3.1 L’ACCADEMIA IMPERIALE DEGLI ARTIST

“Da nessuna parte in Europa l’arte trova una stretta dipendenza dall’Accademia, né, di conseguenza, l’accademia ha la possibilità di guidarla alle sue tradizionali attitudini; di nuovo l’arte obbedisce dappertutto alle necessità derivanti dalla società, che hanno fatto il proprio tempo all’accademia, e che, in sostanza, tolgono lo spazio allo sviluppo della scuola nazionale dei pittori. […]

In Russia non c’è questa stretta dipendenza, non ci sarebbe potuta essere e appartiene davvero ai vari fenomeni anormali,che ogni tanto escono dalle pareti dell’Accademia per venire alla luce […]

E’noto che la procedura burocratica, per il proprio traffico, richieda la precisa

conoscenza,da parte degli organi inferiori del potere e degli stessi ultimi subordinati, dei limiti nei quali essi possono e devono muoversi, più chiaramente, e come dire,

vivacemente, saranno programmati a tali limiti, più facilmente dei robots. Nello stesso modo in cui l’arte vive per la libertà dello sviluppo individuale,tanto la libertà otterrà lo stesso insignificante servitore per capacità e intuitività, quanto l’ordine diventerà più proficuo […]

Cento e passa anni fa non avevamo artisti propri, ma solo stranieri, e nel frattempo la Russia entrava nella prima fase dell’ordinamento statale.
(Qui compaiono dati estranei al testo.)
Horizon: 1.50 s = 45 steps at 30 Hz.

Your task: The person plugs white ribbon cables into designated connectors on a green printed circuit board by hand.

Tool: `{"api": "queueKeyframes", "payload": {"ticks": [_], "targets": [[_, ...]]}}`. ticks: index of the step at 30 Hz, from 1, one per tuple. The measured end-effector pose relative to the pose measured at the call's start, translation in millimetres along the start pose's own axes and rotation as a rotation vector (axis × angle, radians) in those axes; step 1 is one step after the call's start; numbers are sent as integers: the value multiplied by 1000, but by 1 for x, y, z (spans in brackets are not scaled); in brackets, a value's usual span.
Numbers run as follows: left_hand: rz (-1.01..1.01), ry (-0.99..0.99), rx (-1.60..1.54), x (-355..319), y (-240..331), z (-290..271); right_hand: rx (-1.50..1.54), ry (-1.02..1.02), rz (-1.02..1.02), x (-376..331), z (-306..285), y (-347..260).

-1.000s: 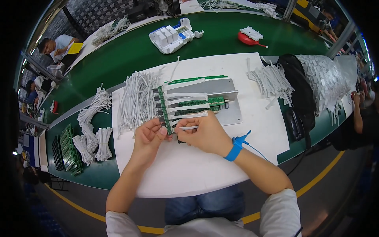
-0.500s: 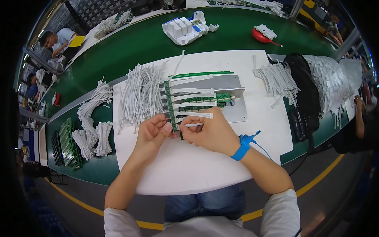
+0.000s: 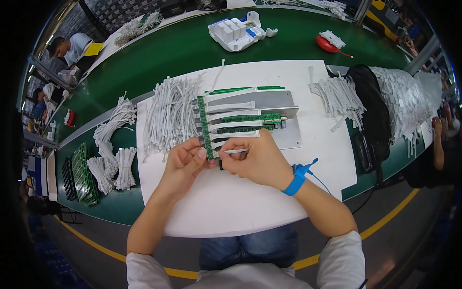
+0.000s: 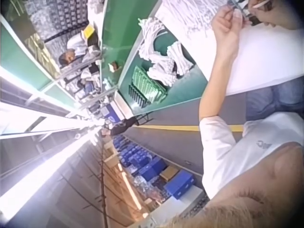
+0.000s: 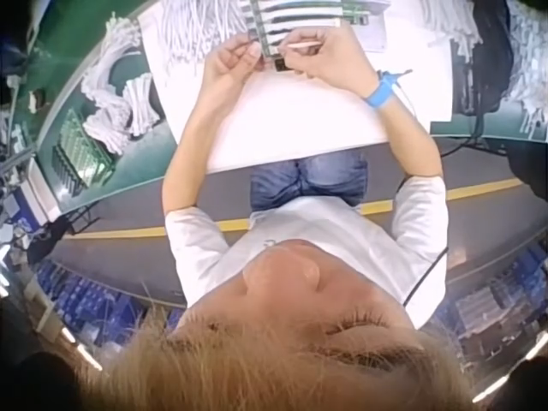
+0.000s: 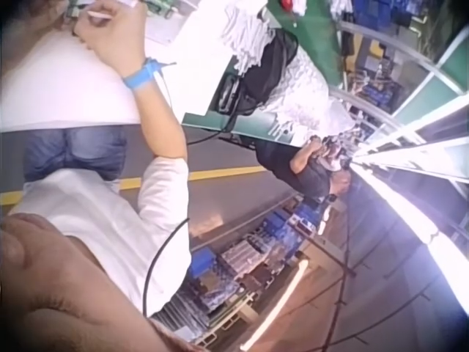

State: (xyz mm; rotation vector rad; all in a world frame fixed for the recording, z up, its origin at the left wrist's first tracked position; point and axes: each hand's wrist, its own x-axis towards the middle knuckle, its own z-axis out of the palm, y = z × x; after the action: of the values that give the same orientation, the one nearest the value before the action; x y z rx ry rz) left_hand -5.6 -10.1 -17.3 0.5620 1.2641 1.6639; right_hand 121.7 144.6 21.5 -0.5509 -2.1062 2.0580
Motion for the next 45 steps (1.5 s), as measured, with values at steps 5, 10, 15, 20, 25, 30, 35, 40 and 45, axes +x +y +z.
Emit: {"api": "queueKeyframes", "payload": {"ticks": [5,10,15,20,25,30,35,40,45], "targets": [[10,-6,-3,-1,0,0,6,13,18,-1,0,-3],[12,-17,-8,-1,1,2,19,1,60,0,-2,0],[5,0,-35,0,1,4,5,-12,48,1,-4,2],[-3,-12,-43,-1,1,3,4,-28,74,1,-4,2],[-7,-19,-56,-1,0,2,-19,-35,77,0,-4,2],[-9,-29,-59,0,0,1,-8,-33,68,0,-4,-1],[-10,-27,-54,0,0,0,-25,-31,41,1,-3,0],[-9,-15,-87,0,3,2,-17,-28,85,1,-3,-1],[-12,-3,-86,0,3,2,-16,-23,105,1,-3,-2]]}}
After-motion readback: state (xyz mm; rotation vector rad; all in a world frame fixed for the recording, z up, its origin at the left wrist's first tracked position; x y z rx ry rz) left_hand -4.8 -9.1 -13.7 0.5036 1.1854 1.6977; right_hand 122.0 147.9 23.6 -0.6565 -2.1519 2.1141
Il governo, che stava al più alto grado della società, sentiva il bisogno di trasmettere tempestivamente l’amore per l’arte nella civiltà russa. Secondo le circostanze, era assolutamente opportuno dare alcuni privilegi agli uomini che avrebbero accettato di dedicarsi alla libera arte figurativa.

Perfino la straordinaria e suprema tutela era chiara, giusta e necessaria. La cura

particolare e, come dire,di serra, della tenera pianta straniera non era possibile più del terreno disponibile. Molto presto il governo si convinse che l’uomo russo aveva le capacità e perfino un talento straordinario per la pittura (Losenko, Levitskij e

Borovikovskij). Ed ecco che fu fondata l’Accademia, e composta di statuti, con i propri modelli esemplari. E non fu complicato; in tutti i casi umani si è constatato quest’ultimo interessante fenomeno. Quando si crea qualcosa senza adattarsi agli uomini già esistenti, legata strettamente ai loro interessi, allora il risultato si abbraccerà, si rappresenterà e si esaminerà in sostanza, la natura dell’oggetto si scruterà attentamente di per sé; tutta l’attenzione sarà indirizzata soprattutto all’idea, e poiché non vi è alcun interesse a indirizzare qualcuno verso un orientamento, allora perfino gli uomini mediocri saranno capaci di organizzare un sistema logico.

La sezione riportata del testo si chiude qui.